> WHAT THIS TASK INVOLVES:
Every line from the first record below down to the line that includes "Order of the" must be reproduced exactly; the pictures are not.

> DATA:
+++

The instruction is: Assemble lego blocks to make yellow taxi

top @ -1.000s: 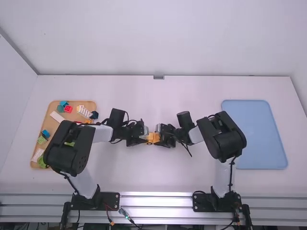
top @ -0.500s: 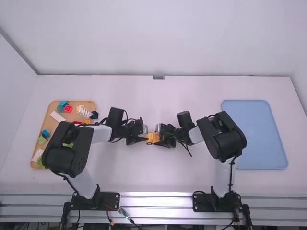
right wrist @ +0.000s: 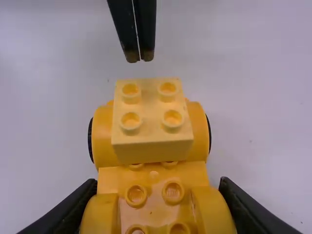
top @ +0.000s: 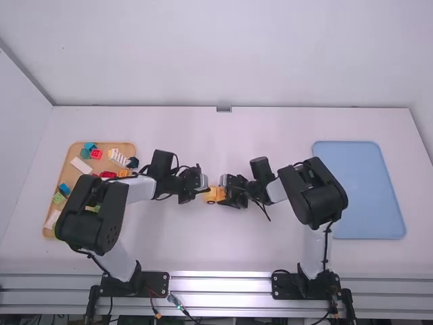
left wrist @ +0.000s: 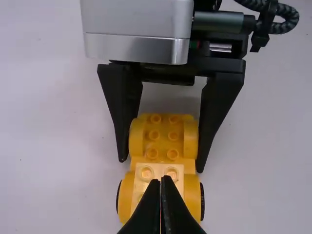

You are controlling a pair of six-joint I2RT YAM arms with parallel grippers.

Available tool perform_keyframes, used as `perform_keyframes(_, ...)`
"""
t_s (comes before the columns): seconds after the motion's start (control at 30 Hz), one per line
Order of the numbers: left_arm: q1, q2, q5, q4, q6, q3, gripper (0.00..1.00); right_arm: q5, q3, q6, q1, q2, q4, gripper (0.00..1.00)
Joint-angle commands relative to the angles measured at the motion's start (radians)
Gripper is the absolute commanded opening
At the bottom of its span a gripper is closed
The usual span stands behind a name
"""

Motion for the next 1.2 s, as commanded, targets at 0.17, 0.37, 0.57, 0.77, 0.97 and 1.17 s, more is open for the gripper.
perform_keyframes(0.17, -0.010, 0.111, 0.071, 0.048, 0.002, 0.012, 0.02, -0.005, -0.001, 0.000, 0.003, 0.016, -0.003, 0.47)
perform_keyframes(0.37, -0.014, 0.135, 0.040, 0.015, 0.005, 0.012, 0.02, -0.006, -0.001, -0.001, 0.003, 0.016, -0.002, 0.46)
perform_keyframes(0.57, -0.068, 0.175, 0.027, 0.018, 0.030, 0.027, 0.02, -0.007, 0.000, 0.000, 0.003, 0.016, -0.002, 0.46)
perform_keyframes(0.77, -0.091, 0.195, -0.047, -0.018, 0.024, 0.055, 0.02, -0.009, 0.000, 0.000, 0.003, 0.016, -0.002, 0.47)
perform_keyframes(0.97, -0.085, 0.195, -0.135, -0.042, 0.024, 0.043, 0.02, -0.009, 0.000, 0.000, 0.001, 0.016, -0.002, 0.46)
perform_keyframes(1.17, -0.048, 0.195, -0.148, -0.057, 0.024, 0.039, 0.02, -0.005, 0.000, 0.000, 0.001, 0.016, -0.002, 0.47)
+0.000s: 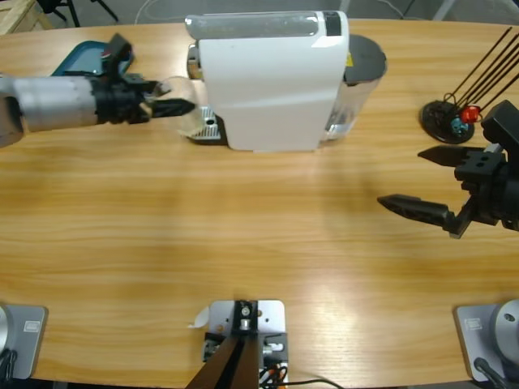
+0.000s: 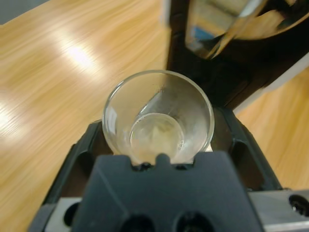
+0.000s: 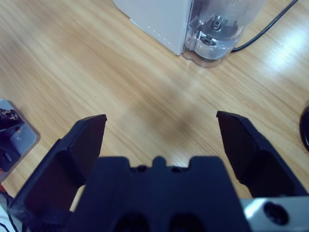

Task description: Pour coffee

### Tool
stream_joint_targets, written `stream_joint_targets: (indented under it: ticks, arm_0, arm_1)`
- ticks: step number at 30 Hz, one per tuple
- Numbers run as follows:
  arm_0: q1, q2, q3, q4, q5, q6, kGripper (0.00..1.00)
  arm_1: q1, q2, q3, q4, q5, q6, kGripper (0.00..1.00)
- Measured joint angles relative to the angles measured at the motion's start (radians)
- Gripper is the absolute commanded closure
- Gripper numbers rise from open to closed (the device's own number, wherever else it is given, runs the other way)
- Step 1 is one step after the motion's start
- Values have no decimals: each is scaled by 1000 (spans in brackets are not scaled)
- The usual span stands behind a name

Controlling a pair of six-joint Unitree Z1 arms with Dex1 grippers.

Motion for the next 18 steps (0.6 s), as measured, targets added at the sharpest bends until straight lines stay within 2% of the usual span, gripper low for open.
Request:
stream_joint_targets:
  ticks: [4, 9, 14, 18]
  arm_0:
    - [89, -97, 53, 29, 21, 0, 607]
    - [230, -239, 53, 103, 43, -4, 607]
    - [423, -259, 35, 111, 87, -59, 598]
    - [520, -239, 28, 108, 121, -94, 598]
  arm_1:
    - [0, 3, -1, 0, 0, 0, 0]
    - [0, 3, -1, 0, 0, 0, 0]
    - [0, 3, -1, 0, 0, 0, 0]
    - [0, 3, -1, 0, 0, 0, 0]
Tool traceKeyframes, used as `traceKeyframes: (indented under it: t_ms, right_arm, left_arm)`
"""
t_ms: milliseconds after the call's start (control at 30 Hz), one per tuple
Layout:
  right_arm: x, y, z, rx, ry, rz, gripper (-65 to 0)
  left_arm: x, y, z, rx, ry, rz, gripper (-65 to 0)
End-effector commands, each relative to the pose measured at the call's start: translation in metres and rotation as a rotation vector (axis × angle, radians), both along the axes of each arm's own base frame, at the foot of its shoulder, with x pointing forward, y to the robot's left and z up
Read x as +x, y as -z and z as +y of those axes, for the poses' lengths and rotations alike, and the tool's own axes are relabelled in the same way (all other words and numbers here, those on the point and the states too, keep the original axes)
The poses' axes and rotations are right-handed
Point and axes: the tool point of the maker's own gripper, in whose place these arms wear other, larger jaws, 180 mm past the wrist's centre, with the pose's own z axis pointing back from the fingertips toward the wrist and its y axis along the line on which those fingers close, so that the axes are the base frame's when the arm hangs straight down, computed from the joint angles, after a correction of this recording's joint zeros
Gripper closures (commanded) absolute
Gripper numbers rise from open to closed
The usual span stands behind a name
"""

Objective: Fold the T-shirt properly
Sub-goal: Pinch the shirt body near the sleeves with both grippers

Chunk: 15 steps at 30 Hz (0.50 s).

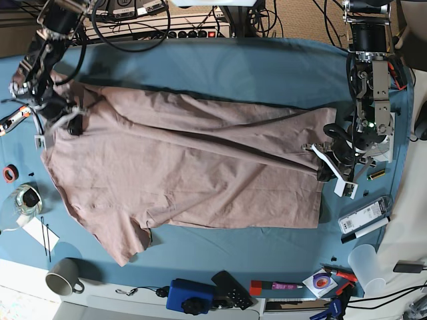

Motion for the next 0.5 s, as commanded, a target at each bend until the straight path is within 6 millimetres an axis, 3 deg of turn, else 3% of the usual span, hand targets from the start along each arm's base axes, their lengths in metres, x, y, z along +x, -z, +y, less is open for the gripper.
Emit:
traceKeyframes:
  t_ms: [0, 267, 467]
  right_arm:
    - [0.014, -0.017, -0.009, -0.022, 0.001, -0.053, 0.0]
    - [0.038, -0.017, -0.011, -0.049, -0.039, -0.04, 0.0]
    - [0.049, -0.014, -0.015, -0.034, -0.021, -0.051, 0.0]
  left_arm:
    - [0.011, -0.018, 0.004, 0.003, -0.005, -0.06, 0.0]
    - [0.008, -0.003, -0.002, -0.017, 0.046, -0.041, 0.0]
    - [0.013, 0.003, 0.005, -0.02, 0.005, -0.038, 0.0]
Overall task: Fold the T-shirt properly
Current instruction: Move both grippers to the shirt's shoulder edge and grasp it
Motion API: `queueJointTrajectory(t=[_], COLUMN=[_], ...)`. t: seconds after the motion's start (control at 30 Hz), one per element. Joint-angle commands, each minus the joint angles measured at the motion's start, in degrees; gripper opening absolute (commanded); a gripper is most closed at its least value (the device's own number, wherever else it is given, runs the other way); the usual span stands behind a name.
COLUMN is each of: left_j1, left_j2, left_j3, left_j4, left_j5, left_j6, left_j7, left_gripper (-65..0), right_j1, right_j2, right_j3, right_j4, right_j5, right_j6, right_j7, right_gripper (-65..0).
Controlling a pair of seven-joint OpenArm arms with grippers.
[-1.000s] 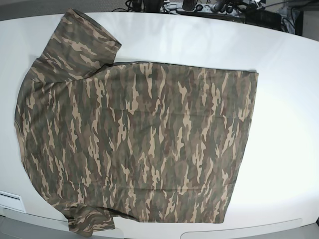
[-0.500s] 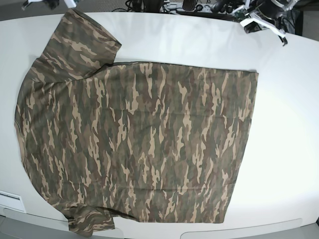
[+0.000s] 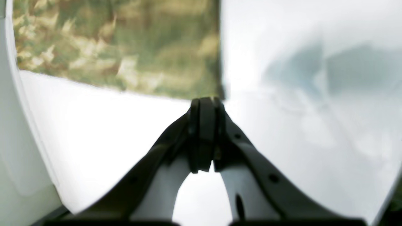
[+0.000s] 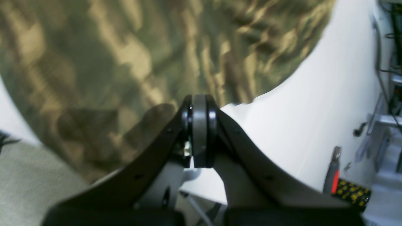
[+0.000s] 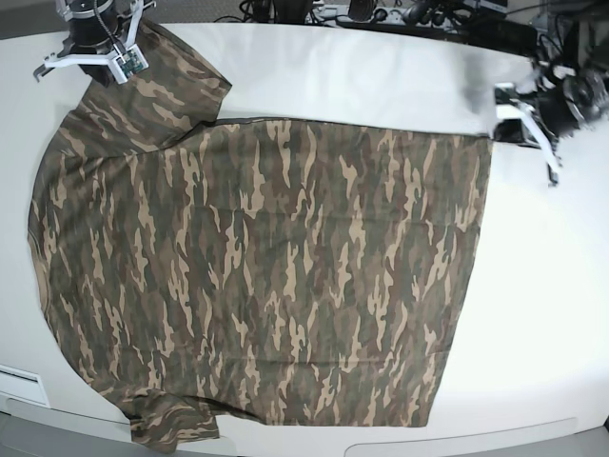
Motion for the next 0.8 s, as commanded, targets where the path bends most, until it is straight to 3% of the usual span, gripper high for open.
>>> queueJointTrajectory(t=[0.0, 0.1, 0.17, 0.37, 0.6, 0.77], left_j1=[-1.4, -3.8, -4.5, -8.8, -16.9, -25.5], left_j2=[-2.6, -5.5, -6.2, -7.8, -7.8, -7.7], left_j3=[0.1, 1.7, 2.8, 11.2, 27.3, 36.7], left_j4=[-1.1, -3.8, -3.9, -3.9, -5.0, -7.9], left_j5=[-0.7, -0.7, -0.7, 1.8, 10.8, 14.3], left_j6=[-0.9, -5.1, -6.2, -6.1, 2.3, 3.2], left_j7=[-4.1, -11.5, -12.3, -12.1, -12.1, -11.9], left_gripper=[-60.4, -36.3, -28.1, -27.7, -27.7, -27.7], right_j1=[-0.4, -0.4, -0.4, -0.4, -0.4, -0.4], right_j2=[0.5, 0.5, 0.5, 0.5, 0.3, 0.3], right_j3=[0.3, 0.3, 0.3, 0.3, 0.3, 0.3], right_j4=[0.8, 0.8, 0.8, 0.8, 0.8, 0.8], right_j5=[-0.8, -0.8, -0.8, -0.7, 1.7, 1.7], right_j6=[-0.8, -0.8, -0.8, -0.8, -0.8, -0.8], right_j7=[0.8, 0.8, 0.8, 0.8, 0.8, 0.8], right_gripper=[-65.0, -65.0, -65.0, -65.0, -65.0, -65.0])
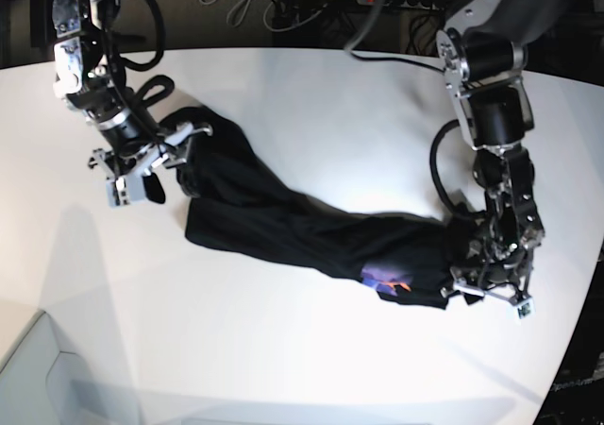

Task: Layout the t-shirt on the table in an organized manner, then fold the t-shirt properly
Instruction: 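Lower the stretched shirt onto the table and open both grippers, then sweep the left arm over the shirt to flatten it, then raise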

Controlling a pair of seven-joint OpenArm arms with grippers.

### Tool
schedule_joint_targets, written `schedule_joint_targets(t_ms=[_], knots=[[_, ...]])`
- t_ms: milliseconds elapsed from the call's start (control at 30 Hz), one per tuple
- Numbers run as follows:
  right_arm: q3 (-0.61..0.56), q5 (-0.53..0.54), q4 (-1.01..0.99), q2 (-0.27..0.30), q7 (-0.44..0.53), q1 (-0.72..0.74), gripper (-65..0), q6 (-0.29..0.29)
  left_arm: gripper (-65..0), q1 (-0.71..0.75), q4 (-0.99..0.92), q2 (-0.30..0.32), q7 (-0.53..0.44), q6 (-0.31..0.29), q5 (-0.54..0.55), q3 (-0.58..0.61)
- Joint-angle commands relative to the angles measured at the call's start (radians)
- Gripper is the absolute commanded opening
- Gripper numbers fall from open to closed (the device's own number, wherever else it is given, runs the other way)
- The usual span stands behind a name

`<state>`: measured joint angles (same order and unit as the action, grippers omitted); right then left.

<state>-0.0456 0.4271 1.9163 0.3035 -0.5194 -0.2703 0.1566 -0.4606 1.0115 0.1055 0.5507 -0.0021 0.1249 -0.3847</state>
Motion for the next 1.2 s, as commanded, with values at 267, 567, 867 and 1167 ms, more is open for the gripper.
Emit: schedule_joint_targets(t_ms=[267, 567, 867, 1167], knots=[[0.008, 0.014, 0.016, 0.012, 0.029, -0.008, -28.6, 0.001, -35.9, -0.037, -0.161, 0.004, -0.156, -0.003, 0.005, 0.049], [0.008, 0.014, 0.015, 0.009, 0.032, 0.012, -28.6, 0.001, -64.6, 0.11, 0.252, 0.004, -0.156, -0.002, 0.005, 0.057], [0.006, 0.014, -0.027, 0.006, 0.034, 0.042, -28.7, 0.001, -64.9, 0.174, 0.682, 0.004, -0.154, -0.002, 0.006, 0.066], [0.017, 0.014, -0.059, 0.013, 0.035, 0.019, -28.7, 0.001, -64.7, 0.01, 0.863, 0.064, -0.085, 0.001, 0.002, 0.065]])
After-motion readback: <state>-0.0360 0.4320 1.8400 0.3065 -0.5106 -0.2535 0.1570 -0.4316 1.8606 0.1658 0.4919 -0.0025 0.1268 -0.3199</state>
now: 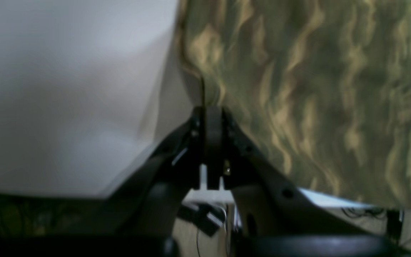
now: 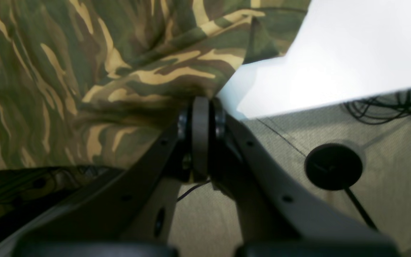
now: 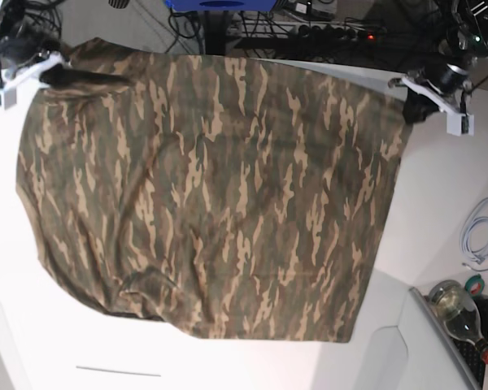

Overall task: Layout the t-shirt on the table in an organized manner, then fold the t-shirt properly
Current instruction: 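Pull the grasped shoulder corners apart with both grippers to tension the shirt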

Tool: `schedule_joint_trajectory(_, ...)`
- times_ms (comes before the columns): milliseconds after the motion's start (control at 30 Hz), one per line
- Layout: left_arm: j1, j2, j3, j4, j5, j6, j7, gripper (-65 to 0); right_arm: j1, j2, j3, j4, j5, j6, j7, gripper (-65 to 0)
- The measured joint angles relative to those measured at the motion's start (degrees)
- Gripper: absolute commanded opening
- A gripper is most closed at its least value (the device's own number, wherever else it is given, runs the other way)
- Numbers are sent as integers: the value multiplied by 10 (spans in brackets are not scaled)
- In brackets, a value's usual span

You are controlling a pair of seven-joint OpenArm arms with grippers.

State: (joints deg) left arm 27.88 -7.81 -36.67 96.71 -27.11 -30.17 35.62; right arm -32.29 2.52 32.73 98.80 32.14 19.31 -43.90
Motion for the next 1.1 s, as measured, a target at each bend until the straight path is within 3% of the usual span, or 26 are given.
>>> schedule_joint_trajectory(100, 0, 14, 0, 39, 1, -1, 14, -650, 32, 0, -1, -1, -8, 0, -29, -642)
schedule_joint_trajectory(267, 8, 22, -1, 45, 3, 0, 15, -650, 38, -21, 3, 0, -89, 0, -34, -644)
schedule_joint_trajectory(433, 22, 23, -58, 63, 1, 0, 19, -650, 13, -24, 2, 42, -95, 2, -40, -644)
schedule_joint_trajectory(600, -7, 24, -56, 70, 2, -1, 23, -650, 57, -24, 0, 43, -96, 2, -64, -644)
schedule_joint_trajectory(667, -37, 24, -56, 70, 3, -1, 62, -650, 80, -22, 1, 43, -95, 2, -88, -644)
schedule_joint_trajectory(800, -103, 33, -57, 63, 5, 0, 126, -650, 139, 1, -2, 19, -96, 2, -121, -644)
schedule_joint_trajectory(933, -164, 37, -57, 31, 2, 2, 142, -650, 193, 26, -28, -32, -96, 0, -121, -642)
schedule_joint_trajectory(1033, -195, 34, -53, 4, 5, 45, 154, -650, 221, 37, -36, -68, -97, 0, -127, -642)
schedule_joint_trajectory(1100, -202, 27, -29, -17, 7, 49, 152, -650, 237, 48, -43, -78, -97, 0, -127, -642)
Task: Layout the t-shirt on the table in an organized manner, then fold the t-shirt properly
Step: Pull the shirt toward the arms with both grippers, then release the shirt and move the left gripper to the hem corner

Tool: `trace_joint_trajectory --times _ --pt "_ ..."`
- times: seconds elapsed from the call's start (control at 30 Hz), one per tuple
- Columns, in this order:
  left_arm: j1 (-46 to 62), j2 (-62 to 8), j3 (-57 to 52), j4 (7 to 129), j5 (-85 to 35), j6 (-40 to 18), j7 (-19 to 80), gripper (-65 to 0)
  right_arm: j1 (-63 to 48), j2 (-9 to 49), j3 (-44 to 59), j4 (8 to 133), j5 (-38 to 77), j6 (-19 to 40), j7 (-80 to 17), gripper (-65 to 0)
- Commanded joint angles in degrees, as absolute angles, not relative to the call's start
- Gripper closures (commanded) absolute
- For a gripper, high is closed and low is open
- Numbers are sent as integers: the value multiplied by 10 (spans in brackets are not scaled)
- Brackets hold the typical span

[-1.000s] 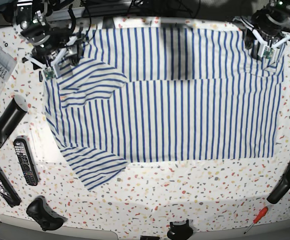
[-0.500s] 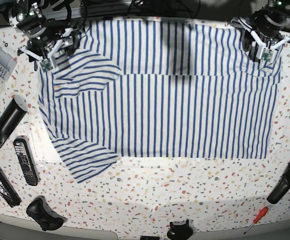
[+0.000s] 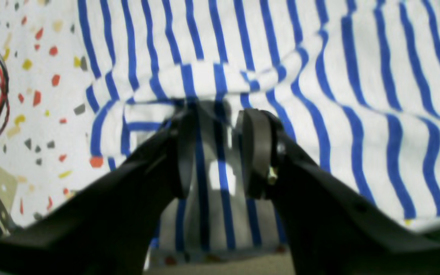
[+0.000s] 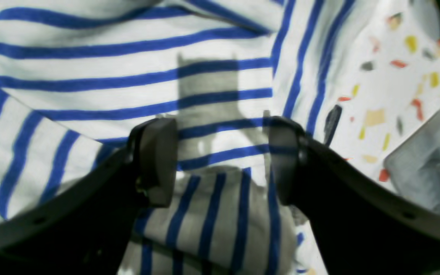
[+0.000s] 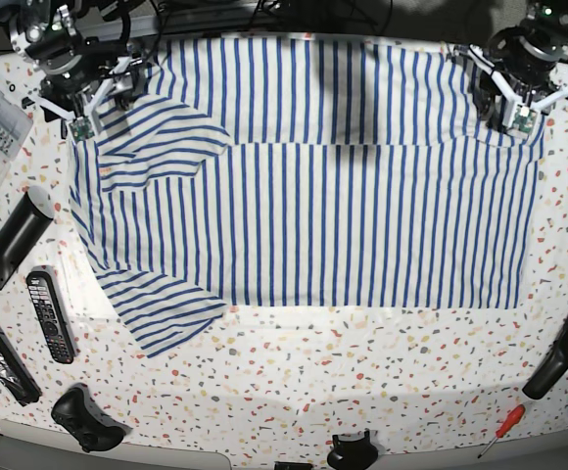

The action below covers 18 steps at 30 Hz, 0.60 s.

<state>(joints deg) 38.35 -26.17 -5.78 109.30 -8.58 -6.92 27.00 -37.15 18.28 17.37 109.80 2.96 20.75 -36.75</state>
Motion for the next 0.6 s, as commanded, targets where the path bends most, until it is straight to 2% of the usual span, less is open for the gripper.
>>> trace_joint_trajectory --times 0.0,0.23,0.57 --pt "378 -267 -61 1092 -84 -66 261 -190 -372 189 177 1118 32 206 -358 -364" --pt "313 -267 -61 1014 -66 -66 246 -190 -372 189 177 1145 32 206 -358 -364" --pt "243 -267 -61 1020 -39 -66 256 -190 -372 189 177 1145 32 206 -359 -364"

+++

> TASK RESULT:
The instruction is: Assemble lego blocks to make yellow taxi

top @ -1.000s: 
top @ -0.500s: 
right wrist @ +0.000s: 
top @ +0.000s: 
left wrist @ +0.000s: 

You are controlling a pair of six-joint I2RT YAM arms with parallel grippers.

Available tool perform_keyframes, used as `perform_keyframes(_, ...)`
"""
t_s (comes before the columns): seconds after the motion's start (control at 30 Hz), one per line
Order of the numbers: left_arm: q1, q2, q5, q4, q6, q3, gripper (0.00..1.00); right_arm: q5, q3, q6, q1, q2, q4, gripper (0.00..1.00)

What appears above is the complete answer.